Data follows below. Repeat exactly the lines between the line holding "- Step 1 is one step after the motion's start" and the line holding "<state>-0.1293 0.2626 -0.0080", inclusive, and nothing more; drop pictures.
┌─ DATASET EXTRACT
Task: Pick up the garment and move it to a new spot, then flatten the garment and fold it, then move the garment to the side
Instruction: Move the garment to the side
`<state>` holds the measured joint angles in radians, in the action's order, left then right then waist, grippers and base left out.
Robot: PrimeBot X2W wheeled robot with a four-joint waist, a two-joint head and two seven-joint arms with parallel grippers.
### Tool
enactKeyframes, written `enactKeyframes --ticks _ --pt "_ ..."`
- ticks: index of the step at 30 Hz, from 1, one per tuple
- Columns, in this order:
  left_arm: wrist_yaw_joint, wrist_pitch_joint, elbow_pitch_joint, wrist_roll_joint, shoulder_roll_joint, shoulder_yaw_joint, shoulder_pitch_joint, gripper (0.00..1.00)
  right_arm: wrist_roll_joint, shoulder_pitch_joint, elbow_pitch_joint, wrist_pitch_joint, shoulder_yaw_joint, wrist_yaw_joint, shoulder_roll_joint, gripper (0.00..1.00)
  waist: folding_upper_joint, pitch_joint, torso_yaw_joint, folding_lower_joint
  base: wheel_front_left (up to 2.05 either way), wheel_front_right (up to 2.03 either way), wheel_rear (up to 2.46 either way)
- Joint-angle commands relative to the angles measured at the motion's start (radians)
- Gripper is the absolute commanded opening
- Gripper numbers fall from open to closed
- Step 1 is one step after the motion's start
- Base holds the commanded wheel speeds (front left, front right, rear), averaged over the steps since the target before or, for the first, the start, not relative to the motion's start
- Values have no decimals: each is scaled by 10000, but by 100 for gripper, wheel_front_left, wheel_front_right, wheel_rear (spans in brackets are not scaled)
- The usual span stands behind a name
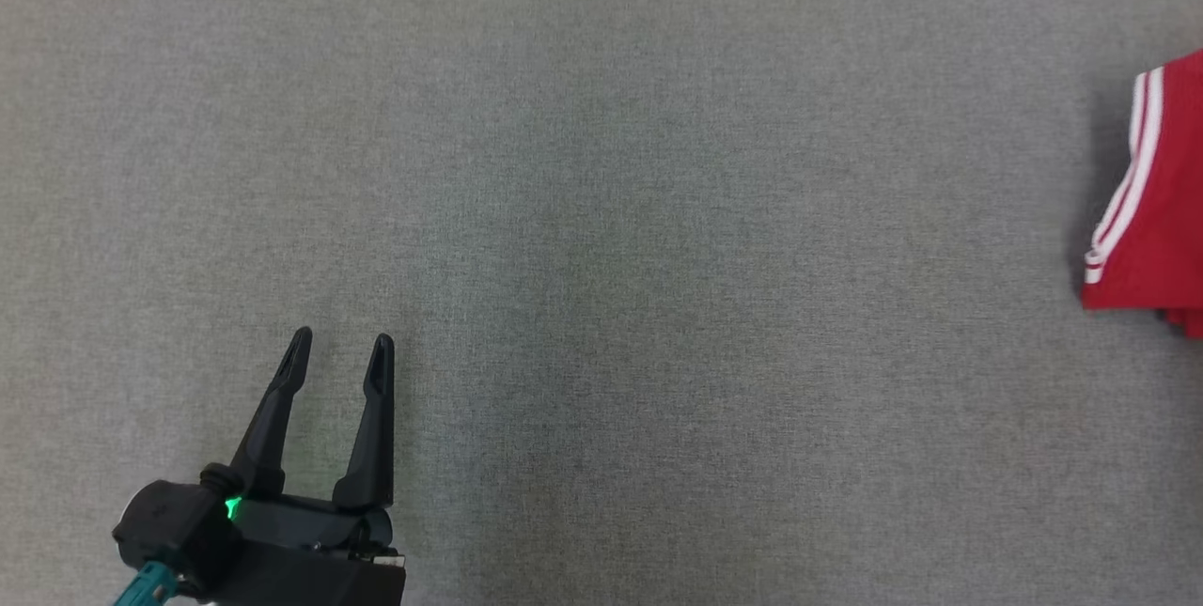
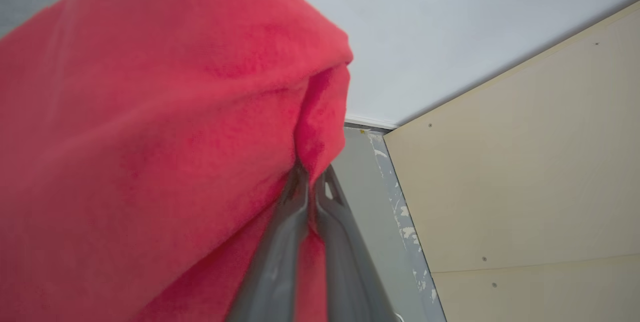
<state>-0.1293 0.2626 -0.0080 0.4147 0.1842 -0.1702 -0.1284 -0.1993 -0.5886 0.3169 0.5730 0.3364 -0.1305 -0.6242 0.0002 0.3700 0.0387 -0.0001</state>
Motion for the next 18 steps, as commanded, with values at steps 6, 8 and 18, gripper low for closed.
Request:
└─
* TASK RESPONSE *
- Step 1 is one step after the motion's start
- Base holds the commanded wheel speeds (front left, front right, rear), averaged over the steps since the target before or, for the first, the start, not relative to the motion's start
- Values have no decimals: each is scaled by 10000, but by 100 for gripper, wheel_front_left, wheel_front_right, wheel_rear (spans in brackets are not scaled)
- The usual span stands behind a name
<state>-0.1293 0.2626 -0.0080 0.4147 0.1842 -0.1702 -0.1284 -0.1993 -0.5886 0.3169 0.5730 0.3364 -0.1305 -0.6242 0.0002 0.3700 0.0387 -0.0001</state>

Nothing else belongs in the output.